» What is expected: Once the line containing "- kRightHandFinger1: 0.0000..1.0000" has been printed, stop; print every line before it exactly, starting at the top of the material below.

» Materials provided:
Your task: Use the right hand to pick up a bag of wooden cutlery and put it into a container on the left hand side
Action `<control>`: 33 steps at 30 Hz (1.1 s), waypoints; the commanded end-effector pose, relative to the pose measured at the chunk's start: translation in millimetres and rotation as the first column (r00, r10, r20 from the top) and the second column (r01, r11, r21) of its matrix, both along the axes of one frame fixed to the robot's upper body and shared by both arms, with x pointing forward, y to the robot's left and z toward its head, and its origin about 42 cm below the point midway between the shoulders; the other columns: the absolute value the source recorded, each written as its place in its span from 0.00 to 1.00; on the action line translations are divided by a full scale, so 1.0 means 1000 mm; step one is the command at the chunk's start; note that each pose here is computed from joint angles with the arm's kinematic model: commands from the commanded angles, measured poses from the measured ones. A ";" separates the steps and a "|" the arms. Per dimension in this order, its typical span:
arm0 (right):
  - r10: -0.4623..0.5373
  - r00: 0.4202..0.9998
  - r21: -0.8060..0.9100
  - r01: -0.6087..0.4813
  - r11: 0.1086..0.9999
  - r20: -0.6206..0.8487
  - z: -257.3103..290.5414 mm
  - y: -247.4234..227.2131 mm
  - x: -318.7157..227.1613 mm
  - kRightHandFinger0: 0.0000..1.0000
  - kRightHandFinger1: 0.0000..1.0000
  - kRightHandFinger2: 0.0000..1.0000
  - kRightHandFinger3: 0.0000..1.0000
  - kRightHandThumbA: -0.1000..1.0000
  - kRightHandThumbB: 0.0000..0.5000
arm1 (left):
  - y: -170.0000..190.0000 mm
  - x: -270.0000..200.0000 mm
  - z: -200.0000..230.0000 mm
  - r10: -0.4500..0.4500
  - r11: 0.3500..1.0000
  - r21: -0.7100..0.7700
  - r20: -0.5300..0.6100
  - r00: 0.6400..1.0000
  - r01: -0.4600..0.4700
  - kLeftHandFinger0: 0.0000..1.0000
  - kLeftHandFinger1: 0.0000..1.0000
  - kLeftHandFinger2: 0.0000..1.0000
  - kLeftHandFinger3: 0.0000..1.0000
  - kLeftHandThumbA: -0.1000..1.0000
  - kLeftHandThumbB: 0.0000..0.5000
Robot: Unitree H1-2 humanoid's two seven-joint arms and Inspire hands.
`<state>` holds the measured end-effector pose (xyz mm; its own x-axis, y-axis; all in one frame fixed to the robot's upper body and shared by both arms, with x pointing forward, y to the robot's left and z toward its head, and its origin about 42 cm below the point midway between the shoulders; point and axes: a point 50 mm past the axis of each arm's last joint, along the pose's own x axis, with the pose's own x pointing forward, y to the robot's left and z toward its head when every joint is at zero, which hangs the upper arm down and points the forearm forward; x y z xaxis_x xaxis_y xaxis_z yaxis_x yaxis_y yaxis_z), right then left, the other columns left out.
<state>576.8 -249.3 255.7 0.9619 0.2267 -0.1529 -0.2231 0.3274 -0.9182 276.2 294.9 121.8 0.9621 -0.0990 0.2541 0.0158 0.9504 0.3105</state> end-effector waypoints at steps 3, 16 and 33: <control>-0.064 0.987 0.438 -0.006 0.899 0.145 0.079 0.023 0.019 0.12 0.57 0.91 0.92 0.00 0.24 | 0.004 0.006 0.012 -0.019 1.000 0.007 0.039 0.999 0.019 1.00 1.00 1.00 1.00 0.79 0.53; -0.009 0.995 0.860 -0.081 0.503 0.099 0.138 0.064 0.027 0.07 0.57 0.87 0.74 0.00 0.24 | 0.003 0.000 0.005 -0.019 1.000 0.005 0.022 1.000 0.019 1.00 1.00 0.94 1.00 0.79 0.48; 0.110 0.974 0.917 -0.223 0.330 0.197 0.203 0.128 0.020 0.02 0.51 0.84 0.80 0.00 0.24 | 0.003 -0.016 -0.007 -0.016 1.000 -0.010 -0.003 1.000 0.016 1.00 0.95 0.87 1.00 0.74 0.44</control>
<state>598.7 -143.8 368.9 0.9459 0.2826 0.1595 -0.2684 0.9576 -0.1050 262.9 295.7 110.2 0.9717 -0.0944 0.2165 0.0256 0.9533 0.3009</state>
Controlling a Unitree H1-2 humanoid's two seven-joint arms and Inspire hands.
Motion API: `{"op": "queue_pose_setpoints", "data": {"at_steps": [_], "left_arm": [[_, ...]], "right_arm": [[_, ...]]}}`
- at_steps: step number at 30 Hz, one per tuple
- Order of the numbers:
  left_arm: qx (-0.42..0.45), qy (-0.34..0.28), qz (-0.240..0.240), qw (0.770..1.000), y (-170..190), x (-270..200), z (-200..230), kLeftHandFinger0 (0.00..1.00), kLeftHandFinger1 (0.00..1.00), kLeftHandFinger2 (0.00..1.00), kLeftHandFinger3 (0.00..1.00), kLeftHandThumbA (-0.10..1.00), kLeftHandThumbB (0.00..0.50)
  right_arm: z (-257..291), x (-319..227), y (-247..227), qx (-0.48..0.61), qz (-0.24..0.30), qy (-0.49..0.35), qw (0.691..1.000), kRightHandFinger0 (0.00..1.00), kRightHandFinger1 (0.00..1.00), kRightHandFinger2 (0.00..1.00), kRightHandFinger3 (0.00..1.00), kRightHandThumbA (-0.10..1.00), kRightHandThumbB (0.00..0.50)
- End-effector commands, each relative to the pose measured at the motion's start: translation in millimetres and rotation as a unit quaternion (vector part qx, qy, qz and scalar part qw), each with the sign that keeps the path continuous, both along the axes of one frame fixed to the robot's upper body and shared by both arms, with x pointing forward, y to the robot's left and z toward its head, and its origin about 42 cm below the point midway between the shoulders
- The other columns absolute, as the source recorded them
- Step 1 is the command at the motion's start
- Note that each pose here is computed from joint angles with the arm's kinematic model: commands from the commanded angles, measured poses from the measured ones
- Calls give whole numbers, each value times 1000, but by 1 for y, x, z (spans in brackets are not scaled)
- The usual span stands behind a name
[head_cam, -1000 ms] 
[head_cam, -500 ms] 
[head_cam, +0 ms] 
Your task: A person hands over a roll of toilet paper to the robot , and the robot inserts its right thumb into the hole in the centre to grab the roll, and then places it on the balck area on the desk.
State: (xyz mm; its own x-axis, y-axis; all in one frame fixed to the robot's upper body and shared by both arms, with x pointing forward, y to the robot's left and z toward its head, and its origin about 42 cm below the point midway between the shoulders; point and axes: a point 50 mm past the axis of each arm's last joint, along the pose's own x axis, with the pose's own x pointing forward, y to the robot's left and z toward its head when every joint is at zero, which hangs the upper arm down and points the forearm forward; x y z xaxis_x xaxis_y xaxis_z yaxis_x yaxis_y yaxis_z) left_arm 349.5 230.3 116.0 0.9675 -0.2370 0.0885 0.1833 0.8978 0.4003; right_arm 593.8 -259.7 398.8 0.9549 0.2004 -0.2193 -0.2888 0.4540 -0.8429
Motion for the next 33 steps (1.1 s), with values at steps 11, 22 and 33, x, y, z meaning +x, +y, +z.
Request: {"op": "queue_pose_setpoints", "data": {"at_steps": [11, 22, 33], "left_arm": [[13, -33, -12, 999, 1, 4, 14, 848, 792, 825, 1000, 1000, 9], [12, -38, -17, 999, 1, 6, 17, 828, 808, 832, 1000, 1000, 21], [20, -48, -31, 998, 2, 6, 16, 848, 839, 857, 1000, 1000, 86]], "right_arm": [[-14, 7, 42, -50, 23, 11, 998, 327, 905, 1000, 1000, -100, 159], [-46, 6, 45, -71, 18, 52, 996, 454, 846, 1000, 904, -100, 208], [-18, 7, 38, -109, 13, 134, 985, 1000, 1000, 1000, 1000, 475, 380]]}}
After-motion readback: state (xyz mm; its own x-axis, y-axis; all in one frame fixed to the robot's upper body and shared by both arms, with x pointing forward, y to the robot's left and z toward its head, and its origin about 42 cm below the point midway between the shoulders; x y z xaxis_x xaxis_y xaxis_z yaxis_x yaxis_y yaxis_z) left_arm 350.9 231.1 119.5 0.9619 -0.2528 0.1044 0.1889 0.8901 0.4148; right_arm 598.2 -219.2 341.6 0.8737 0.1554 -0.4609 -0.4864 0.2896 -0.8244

» Answer box:
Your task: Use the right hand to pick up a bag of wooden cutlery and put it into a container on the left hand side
Action `<control>`: 33 steps at 30 Hz (1.1 s), waypoints; the commanded end-effector pose, relative to the pose measured at the chunk's start: translation in millimetres and rotation as the first column (r00, r10, r20 from the top) and the second column (r01, r11, r21) of its matrix, both along the axes of one frame fixed to the robot's upper body and shared by both arms, with x pointing forward, y to the robot's left and z toward its head, and its origin about 42 cm below the point midway between the shoulders; the other columns: the absolute value the source recorded, each written as its place in its span from 0.00 to 1.00; on the action line translations are divided by a full scale, so 1.0 means 1000 mm; step one is the command at the chunk's start; note that each pose here is computed from joint angles with the arm's kinematic model: commands from the commanded angles, measured poses from the measured ones. A ";" separates the steps and a "|" the arms. Per dimension in this order, its typical span:
arm0 (right):
  - r10: -0.4623..0.5373
  - r00: 0.4202..0.9998
  - r21: -0.8060..0.9100
  - r01: -0.6087..0.4813
  - r11: 0.1086..0.9999
  - r20: -0.6206..0.8487
  - z: -257.3103..290.5414 mm
  - y: -247.4234..227.2131 mm
  - x: -318.7157..227.1613 mm
  - kRightHandFinger0: 0.0000..1.0000
  - kRightHandFinger1: 0.0000..1.0000

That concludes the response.